Put a cluster of read-only DC's in one DMZ, then a TCP proxy cluster
in front of the DC's, that's in a second DMZ?

On Tue, Oct 14, 2014 at 5:24 PM, Jeff Lebo <jeflebo@outlook.com> wrote:
> Yea, the logic I am looking for is:
>
> If user authenticates with @domain.com, passthrough/redirect authentication
> on to LDAP backend, WITHOUT looking for a local entry in the OpenLDAP
> database.
>
> This network doesn't have the resources to maintain another user database,
> even if it via some automated sync process... was just hoping to implement a
> "dumb" reverse proxy for LDAP in order to prevent storing
> usernames/passwords in an Internet facing DMZ (or in the case of using a
> Windows LDAP server, putting a DC member in the DMZ).
>
>> Date: Tue, 14 Oct 2014 17:18:01 -0700
>> Subject: Re: OpenLDAP as proxy to Active Directory backend
>> From: bruce.carleton@dena.com
>> To: jeflebo@outlook.com
>> CC: openldap-technical@openldap.org
>>
>> That's right, you have to create LDAP entries for the passthrough
>> authentication. I guess you could create some kind of sync service
>> between AD and the LDAP proxy, but it might be kind of hairy to get it
>> working properly.
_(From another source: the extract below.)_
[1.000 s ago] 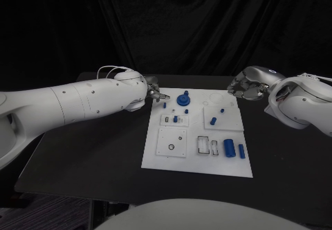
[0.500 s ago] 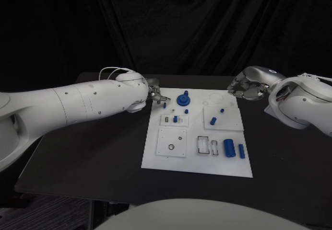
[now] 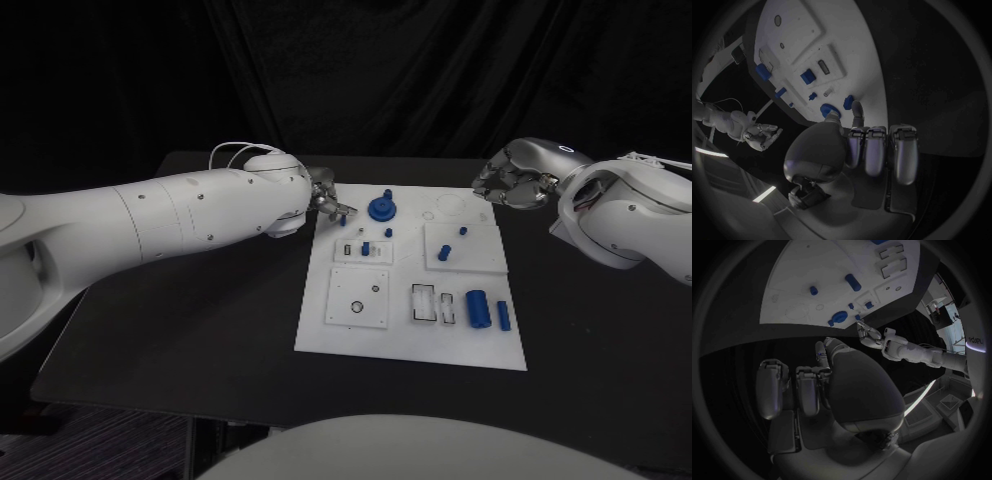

Others might have better suggestions.
>>
>> On Tue, Oct 14, 2014 at 5:11 PM, Jeff Lebo <jeflebo@outlook.com> wrote:
>> > Bruce,
>> >
>> > My SASL authentication is working...
>> >
>> > I am still confused on how to setup OpenLDAP to pass ALL attempts
>> > through to
>> > SASL. The only method I've found is to create users in a local OpenLDAP
>> > database and set the userPassword attribute to {SASL}username@REALM.
>> >
>> > What am I missing here?
>> >
>> >> Date: Tue, 14 Oct 2014 16:23:26 -0700
>> >> Subject: Re: OpenLDAP as proxy to Active Directory backend
>> >> From: bruce.carleton@dena.com
>> >> To: jeflebo@outlook.com
>> >> CC: openldap-technical@openldap.org
>> >
>> >>
>> >> Jeff,
>> >>
>> >> The basic functionality is there. You can tell OpenLDAP to use SASL
>> >> for authentication, against any available SASL mechanism that's
>> >> supported on your platform. Part of the story is here:
>> >>
>> >> http://www.openldap.org/doc/admin24/security.html#Pass-Through
>> >> authentication
>> >>
>> >> Pay very close attention to paragraph 14.5.1. That little SASL config
>> >> file (not part of OpenLDAP) will stop the show if it's not right.
>> >>
>> >> I almost had it working, but I couldn't do it, because I still needed
>> >> local LDAP password hashes in my use case. I couldn't get the "{SASL}"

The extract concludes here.